# Load ADS-B Flight Data

This notebook demonstrates how to fetch flight data from the contrails.org [ADS-B API](https://apidocs.contrails.org/notebooks/adsb_api.html), impute missing fligth IDs, and structure the data into a `pycontrails.Flight` DataFrame.

## Imports

In [None]:
%load_ext autoreload
%autoreload 2

import asyncio
import io
import time
from datetime import date, datetime, timedelta

import aiohttp
import pandas as pd
import plotly.graph_objects as go

from pycontrails import Flight
from pycontrails.core import flight
from src import adsb
from src import flight_visualization

## Configuration

Set the date for data retrieval and your contrails API key.

Contact api@contrails.org if you need an API key.

In [None]:
# Replace with the desired date range. End date is inclusive.
START_DATE = date(2025, 1, 15)
END_DATE = date(2025, 1, 16)

# Replace with your contrails.org API key
CONTRAILS_API_KEY = "Insert key here"  # @param {type:\"string\"}

## Fetch global ADS-B asynchronously

See [API documentation](https://apidocs.contrails.org/notebooks/adsb_api.html).
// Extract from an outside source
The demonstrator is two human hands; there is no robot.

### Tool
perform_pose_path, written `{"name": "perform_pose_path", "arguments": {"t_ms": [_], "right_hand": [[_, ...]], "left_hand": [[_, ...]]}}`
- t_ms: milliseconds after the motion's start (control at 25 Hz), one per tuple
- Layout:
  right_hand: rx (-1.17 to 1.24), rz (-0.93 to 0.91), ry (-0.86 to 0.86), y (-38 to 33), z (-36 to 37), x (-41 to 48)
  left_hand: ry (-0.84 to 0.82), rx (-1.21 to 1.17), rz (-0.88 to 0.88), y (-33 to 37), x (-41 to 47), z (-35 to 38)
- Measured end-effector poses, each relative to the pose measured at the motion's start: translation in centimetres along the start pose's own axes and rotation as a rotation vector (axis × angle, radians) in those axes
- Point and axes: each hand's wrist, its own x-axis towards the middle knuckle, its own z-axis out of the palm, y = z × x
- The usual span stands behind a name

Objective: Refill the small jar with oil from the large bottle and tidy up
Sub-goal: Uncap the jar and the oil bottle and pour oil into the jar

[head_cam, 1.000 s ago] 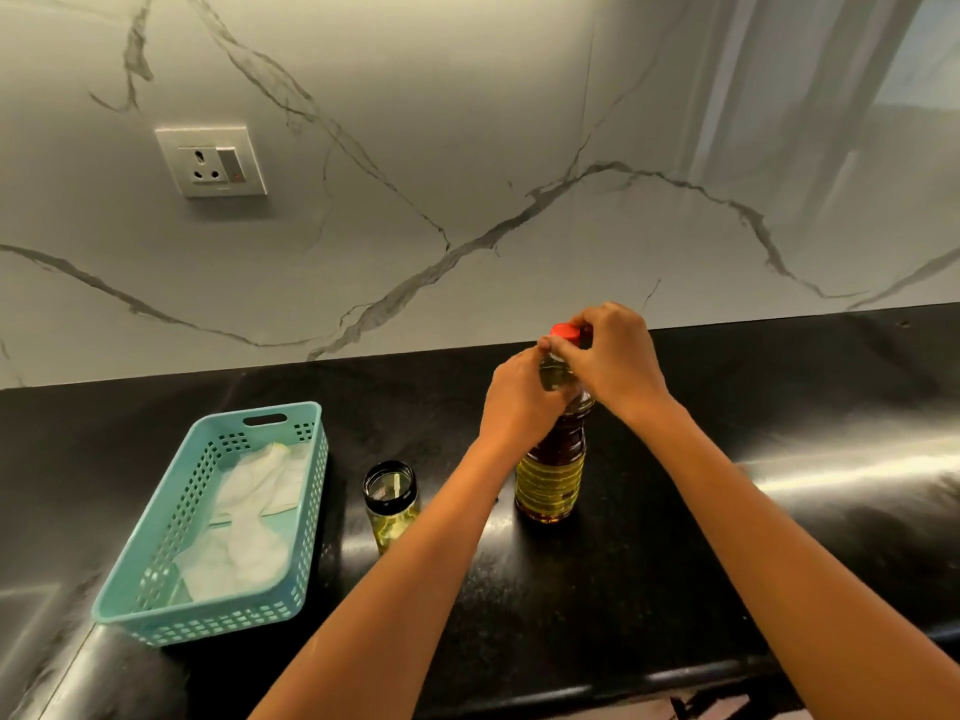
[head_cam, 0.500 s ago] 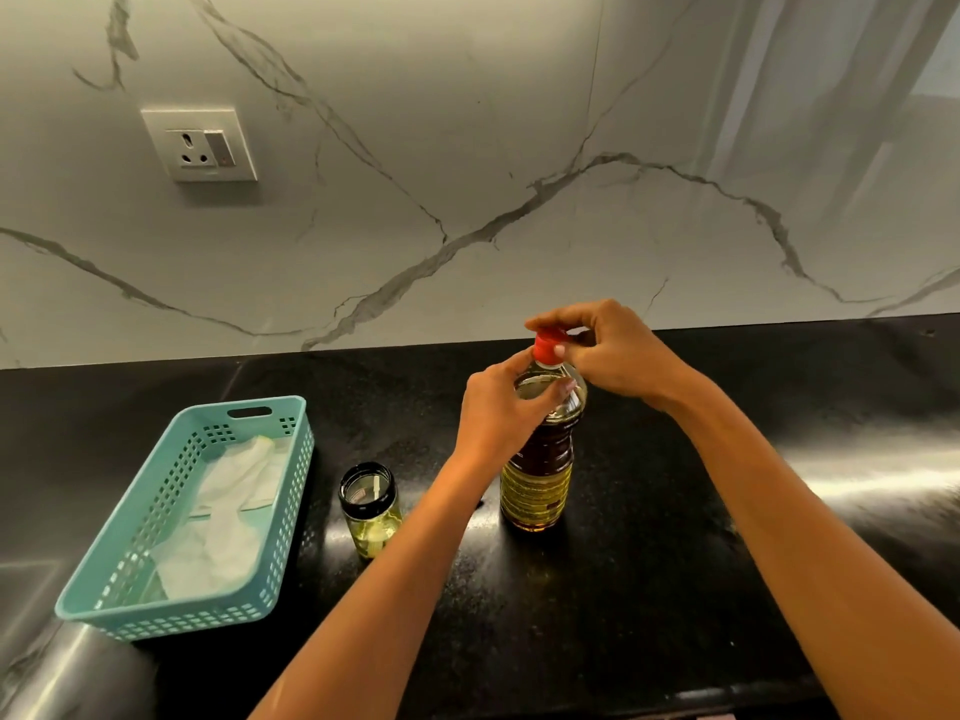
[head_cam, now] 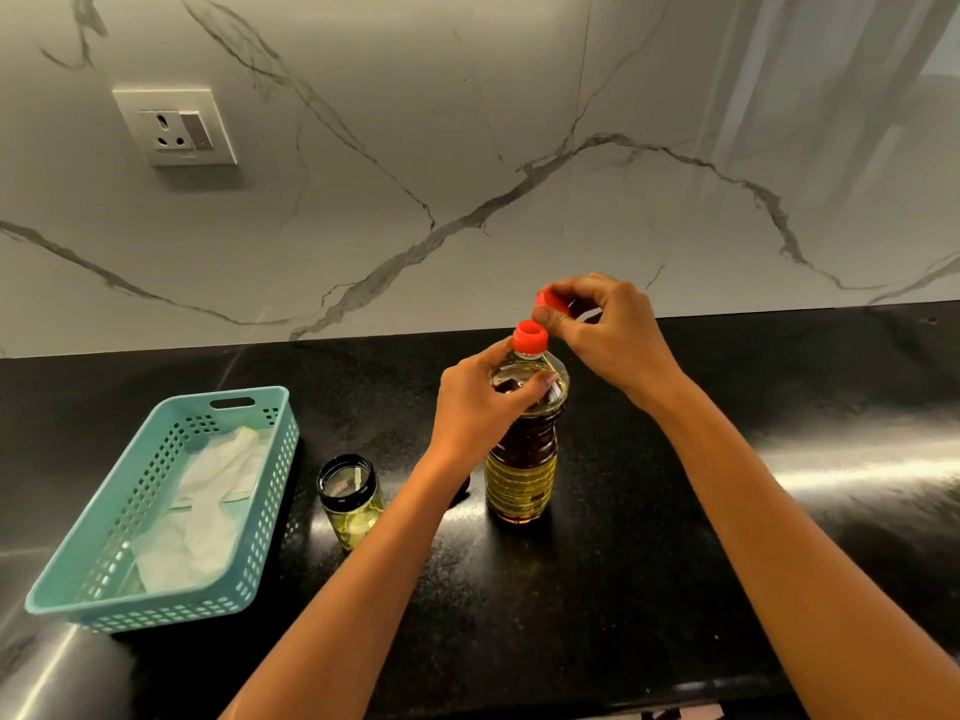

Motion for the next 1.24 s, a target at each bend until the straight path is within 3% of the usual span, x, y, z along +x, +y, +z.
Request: {"name": "perform_pose_path", "arguments": {"t_ms": [160, 360, 520, 720, 840, 1080, 1240], "right_hand": [[0.297, 0.295, 0.170, 5.2, 0.8, -3.3], [0.084, 0.511, 0.102, 13.0, 5.0, -10.1], [-0.114, 0.497, 0.006, 15.5, 5.8, -12.3], [-0.159, 0.536, -0.060, 17.0, 6.3, -13.3], [-0.111, 0.528, -0.033, 17.1, 6.0, -13.7], [0.083, 0.316, -0.093, 12.1, 4.9, -10.7], [0.288, 0.288, -0.122, 9.3, 5.6, -8.9]], "left_hand": [[0.021, -0.019, -0.006, 0.1, -0.1, 0.4], [0.049, -0.022, -0.013, -0.2, -0.2, 0.9], [0.061, -0.013, -0.037, -0.3, -0.3, 1.1], [0.068, 0.002, -0.044, -0.3, -0.4, 1.2], [0.058, 0.017, -0.032, -0.4, -0.5, 1.3], [-0.010, 0.082, -0.023, -0.9, -1.9, 0.9], [0.165, 0.193, -0.059, -3.3, -4.8, -1.1]]}}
Fetch data in hourly chunks for the target date concurently using `asynio` and `aiohttp`.

In [None]:
# Asynchronously fetch waypoint data for given date range
all_raw_dfs = []
date_range = pd.date_range(start=START_DATE, end=END_DATE, freq="D")

print(f"Fetching data from {START_DATE} to {END_DATE}")
start_time = time.time()

for target_date in date_range:
    print(f"Fetching data for {target_date.date()}")
    try:
        daily_df = await adsb.fetch_all_day_data(target_date.date(), CONTRAILS_API_KEY)
        if not daily_df.empty:
            all_raw_dfs.append(daily_df)
    except ValueError as e:
        print(f"Error for {target_date.date()}: {e}")

if all_raw_dfs:
    raw_df = pd.concat(all_raw_dfs, ignore_index=True)
    total_time_taken = time.time() - start_time
    print(f"Flight data ingestion completed in {total_time_taken:.2f}s")
    print(f"Fetched {len(raw_df)} waypoints in total.")
    print(raw_df.head())
else:
    raw_df = pd.DataFrame()  # Initialize empty DataFrame
    print("No data fetched for the specified date range.")
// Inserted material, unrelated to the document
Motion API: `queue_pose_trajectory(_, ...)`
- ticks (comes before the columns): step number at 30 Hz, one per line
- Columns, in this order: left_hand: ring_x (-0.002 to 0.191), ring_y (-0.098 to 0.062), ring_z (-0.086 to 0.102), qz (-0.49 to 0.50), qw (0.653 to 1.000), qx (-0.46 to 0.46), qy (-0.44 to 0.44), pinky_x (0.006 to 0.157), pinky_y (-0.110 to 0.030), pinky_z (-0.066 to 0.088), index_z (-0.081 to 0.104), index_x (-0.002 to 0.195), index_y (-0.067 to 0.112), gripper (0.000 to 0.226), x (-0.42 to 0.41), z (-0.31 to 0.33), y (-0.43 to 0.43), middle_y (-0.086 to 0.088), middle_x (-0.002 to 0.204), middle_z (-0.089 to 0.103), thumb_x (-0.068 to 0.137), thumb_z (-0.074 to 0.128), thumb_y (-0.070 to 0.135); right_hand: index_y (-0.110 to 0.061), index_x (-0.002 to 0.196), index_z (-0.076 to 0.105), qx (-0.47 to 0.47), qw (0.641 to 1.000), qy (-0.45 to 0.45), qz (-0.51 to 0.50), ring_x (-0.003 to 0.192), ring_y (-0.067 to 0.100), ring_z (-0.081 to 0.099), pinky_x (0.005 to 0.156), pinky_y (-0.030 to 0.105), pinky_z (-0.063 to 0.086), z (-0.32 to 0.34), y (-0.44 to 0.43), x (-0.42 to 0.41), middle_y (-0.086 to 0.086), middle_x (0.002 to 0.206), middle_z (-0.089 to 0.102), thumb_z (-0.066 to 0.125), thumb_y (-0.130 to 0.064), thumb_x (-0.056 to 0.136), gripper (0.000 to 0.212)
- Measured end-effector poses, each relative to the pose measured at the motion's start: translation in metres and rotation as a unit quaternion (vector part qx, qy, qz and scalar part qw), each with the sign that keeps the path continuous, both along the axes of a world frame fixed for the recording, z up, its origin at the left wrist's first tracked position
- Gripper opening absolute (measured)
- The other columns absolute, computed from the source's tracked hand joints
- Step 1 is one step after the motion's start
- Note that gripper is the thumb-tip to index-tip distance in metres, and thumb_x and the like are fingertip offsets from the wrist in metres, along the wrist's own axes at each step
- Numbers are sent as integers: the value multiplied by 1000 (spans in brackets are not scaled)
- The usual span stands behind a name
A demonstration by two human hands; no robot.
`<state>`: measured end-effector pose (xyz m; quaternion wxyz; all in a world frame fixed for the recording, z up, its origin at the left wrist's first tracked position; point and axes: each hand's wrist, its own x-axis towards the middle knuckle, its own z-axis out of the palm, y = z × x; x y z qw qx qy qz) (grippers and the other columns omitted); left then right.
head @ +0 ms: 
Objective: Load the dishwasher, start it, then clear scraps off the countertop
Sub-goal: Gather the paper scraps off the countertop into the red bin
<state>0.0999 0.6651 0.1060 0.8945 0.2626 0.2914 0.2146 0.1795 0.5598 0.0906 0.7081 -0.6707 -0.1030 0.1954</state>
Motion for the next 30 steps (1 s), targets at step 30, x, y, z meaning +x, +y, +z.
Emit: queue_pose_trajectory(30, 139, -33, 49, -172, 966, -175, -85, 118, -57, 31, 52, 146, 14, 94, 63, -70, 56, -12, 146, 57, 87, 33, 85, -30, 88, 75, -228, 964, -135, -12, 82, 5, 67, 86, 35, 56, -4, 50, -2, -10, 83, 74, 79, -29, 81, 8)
## Data Cleaning and Preparation

Ensure correct data types and sort the data.

In [None]:
if not raw_df.empty:
    cleaned_df = adsb.clean_adsb_df(raw_df)
    print(f"Cleaned DataFrame has {len(cleaned_df)} waypoints.")
    display(cleaned_df.head())
else:
    cleaned_df = pd.DataFrame()
    print("Skipping cleaning, no data loaded.")

## Create Flights from grouped waypoints

Create a dataframe of flights grouped by Flight ID. Imput missing `flight_id` values based on temporal proximity for the same ICAO address.

**Methodology:**

1. Group waypoints by `icao`.
2. Identify segments where `flight_id` is missing
3. Group consecutive missing `flight_id` waypoints if the time gap is less than `MAX_GAP_SECONDS`.
4. For each group of missing IDs, look for a known `flight_id` within `LOOKUP_WINDOW_SECONDS` before the start or after the end of the group.
5. If multiple known IDs are found, use the chronologically closest one.
6. If no known ID is found, generate a new unique `flight_id` for that segment.
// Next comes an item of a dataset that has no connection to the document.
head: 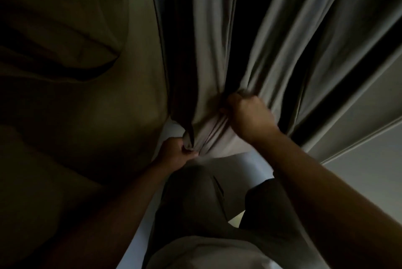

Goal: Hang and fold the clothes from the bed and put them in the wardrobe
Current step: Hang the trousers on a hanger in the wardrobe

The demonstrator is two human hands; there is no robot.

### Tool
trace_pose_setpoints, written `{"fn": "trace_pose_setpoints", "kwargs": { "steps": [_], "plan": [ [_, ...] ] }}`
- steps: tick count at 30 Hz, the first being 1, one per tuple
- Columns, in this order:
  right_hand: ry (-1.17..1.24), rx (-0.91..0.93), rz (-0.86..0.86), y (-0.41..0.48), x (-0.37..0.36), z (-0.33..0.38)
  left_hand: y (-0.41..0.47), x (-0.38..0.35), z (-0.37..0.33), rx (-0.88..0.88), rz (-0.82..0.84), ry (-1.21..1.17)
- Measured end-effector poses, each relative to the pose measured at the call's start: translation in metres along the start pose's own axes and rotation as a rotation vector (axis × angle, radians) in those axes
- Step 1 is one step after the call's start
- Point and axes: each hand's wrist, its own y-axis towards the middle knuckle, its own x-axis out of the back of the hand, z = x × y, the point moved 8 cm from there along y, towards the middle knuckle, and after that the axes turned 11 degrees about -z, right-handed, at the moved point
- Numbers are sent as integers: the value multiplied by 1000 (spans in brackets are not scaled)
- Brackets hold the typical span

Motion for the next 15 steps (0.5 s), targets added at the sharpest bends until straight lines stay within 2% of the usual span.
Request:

**On flight ID generation:**

Flight IDs are generated based on the flight's start and end timestamps and its ICAO address. All IDs are prefixed with SPIRE-INFERRED-{icao_address}-. The rest of the ID depends on the time of day:

1. Midnight Rollover/Holdover: Special formatting is applied if the flight period crosses midnight within a certain threshold (midnight_threshold_mins).

* If the flight ends just after midnight (a "holdover"), the ID includes the dates of the day before the start and the start date, formatted as: {start_date - 1 day}-rollover-{start_date}.
* If the flight starts just before midnight (a "rollover"), the ID includes the start date and the day after the end date, formatted as: {start_date}-rollover-{end_date + 1 day}.
2. Standard: If the flight period doesn't cross the midnight threshold, the ID is generated using the Unix timestamp (in seconds) of the start and end times: {int(start_timestamp)}-{int(end_timestamp)}.

Examples:

* Holdover: `SPIRE-INFERRED-ABC123-2026-02-03-rollover-2026-02-04`
* Rollover: `SPIRE-INFERRED-ABC123-2026-02-04-rollover-2026-02-05`
* Standard: `SPIRE-INFERRED-ABC123-1760035200-1760042400`

In [None]:
# Run imputation and create Flight objects
if not cleaned_df.empty:
    imputed_df = adsb.impute_flight_ids(cleaned_df)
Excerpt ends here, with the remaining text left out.